Na madrugada de inverno, o frio era implacável.
Rebeca desceu vestindo apenas um casaco de lã por cima da roupa, mas ainda assim não conseguia suportar muito bem o frio da noite.
Quando se aproximou, percebeu que Samuel nem sequer estava com um casaco.
Provavelmente, quando ela foi embora, ele nem tinha voltado para o camarote. Saiu sem pegar a jaqueta e a seguiu direto até ali.
Ela ficou um pouco irritada.
Irritada porque ele não cuidava da própria saúde.
E se ela não tivesse acordado no meio da noite e dormisse direto até amanhecer?
Ele ia ficar esperando até de manhã?
Esse cara era burro?!
Ele tinha acabado de se recuperar de uma doença grave, mal estava um pouco melhor e já começava a maltratar o próprio corpo.
Achava mesmo que ainda era um rapaz de vinte e poucos anos, cheio de energia?
Ele tinha 34!
Além disso, ainda lhe faltava um rim...
Ao se lembrar do rim, o nariz de Rebeca começou a arder de vontade de chorar.
A raiva sumiu e seu coração amoleceu.
No fim, ela abriu o próprio casaco de lã e o envolveu com ele.
Que frio.
Mesmo estando vestida por baixo, ela sentiu a friagem que ele carregava.
Samuel também percebeu isso e tentou afastá-la suavemente: — Eu estou gelado.
Apesar de querer muito o abraço dela.
Rebeca o abraçou com ainda mais força, tentando ao máximo transferir o seu próprio calor para ele.
Nas ruas desertas da madrugada, os dois se abraçavam no meio do vento.
Aquela cena fez Rebeca ser levada de volta à noite em que ficaram presos na nevasca, quando foram à Islândia negociar um projeto.
Só que, na época, quem estava quase tendo uma hipotermia por causa do frio era ela.
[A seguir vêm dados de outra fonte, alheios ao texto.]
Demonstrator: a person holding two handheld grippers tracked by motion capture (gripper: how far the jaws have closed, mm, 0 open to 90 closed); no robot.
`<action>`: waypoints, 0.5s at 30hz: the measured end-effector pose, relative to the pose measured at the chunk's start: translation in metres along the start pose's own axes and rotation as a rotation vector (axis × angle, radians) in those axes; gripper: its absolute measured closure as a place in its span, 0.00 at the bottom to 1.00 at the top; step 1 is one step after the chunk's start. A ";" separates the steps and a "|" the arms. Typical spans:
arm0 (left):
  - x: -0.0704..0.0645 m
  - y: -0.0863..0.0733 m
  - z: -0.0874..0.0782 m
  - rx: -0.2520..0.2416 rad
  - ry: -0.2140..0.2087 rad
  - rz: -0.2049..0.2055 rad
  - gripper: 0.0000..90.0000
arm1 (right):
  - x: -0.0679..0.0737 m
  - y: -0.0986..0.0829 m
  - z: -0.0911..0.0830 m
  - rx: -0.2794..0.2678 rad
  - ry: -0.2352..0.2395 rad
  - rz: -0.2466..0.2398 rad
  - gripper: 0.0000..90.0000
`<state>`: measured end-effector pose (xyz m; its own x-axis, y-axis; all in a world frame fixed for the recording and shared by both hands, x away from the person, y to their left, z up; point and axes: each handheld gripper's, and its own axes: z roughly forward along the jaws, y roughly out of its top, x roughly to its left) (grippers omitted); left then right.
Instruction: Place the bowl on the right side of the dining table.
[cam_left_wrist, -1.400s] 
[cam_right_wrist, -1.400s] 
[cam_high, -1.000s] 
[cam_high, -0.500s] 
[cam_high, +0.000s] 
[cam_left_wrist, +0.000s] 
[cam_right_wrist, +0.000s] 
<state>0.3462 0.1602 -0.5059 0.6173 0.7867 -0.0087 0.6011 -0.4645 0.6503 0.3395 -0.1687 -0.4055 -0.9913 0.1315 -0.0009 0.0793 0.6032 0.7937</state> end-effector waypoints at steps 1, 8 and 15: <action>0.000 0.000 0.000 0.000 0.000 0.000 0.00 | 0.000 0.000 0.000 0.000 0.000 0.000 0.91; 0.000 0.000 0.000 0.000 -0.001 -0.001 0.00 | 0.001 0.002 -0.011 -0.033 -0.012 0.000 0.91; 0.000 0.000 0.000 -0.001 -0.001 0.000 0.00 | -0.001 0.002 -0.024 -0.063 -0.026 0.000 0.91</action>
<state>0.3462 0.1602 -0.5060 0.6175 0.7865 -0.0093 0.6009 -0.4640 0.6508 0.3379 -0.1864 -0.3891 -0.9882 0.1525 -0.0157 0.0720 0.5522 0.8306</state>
Ela se lembrou do isqueiro.
Lembrou-se da expressão de dor no rosto de Samuel enquanto queimava a própria palma da mão repetidas vezes.
— Eu também vou.
Realmente estava muito frio, e com as roupas leves que usava, não era bom ficar ali muito tempo.
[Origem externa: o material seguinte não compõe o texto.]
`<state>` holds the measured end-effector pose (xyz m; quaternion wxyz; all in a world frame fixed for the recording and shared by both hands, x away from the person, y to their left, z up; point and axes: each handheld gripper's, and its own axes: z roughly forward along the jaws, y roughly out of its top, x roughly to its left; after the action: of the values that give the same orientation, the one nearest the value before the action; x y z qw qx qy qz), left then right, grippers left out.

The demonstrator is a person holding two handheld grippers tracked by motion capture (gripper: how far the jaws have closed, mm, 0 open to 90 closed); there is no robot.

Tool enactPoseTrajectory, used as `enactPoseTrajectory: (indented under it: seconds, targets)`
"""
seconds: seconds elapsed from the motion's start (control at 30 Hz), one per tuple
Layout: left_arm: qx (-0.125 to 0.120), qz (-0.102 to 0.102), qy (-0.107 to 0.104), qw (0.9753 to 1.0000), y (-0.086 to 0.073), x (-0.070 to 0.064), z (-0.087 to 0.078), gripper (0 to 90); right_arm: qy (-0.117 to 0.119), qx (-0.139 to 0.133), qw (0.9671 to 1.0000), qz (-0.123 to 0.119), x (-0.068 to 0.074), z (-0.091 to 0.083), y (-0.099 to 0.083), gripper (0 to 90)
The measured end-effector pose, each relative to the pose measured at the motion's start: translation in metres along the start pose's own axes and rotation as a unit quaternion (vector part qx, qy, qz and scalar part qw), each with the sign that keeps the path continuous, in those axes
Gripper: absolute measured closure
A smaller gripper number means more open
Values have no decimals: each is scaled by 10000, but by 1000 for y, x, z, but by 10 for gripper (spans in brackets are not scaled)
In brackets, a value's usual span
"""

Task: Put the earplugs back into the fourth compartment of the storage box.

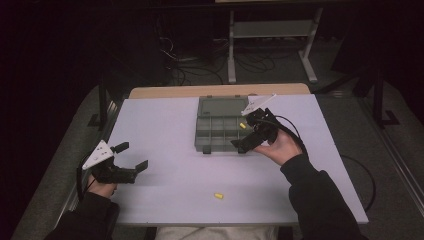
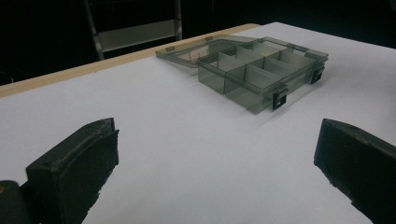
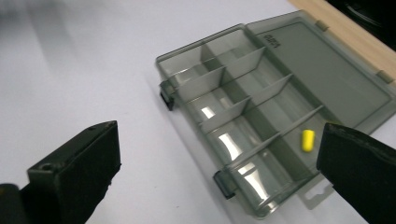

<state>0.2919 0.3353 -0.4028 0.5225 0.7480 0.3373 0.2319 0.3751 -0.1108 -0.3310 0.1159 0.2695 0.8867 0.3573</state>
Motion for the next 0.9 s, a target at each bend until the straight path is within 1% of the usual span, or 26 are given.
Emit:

— Então vá logo. — Rebeca o observou por mais um momento, antes de se virar e caminhar de volta para casa.
Quase chegando no portão do condomínio, ela olhou para trás.
Samuel ainda estava no mesmo lugar, fixando o olhar nela, com uma expressão nobre e, ao mesmo tempo, escondendo uma profunda tentação.
Vendo que ela olhara para trás, Samuel levantou a mão, fazendo um sinal para ela entrar rápido.
Rebeca sabia que se demorasse, ele sairia de lá ainda mais tarde. Então, endureceu o coração e correu para casa.
Ao chegar ao quarto, sua primeira reação foi acender a luz, ir até a janela e olhar lá para baixo.
Samuel ainda continuava no mesmo lugar.
Ela pegou o celular e mandou uma mensagem: [Eu já cheguei no quarto, vai logo para casa.]
Samuel: [Tudo bem.]
Só quando confirmou que ele tinha entrado em um carro e ido embora é que Rebeca se tranquilizou.
Depois de todo esse transtorno, ao se deitar na cama, sua mente já estava totalmente alerta, e ela aproveitou para organizar a bagunça que estava em sua cabeça.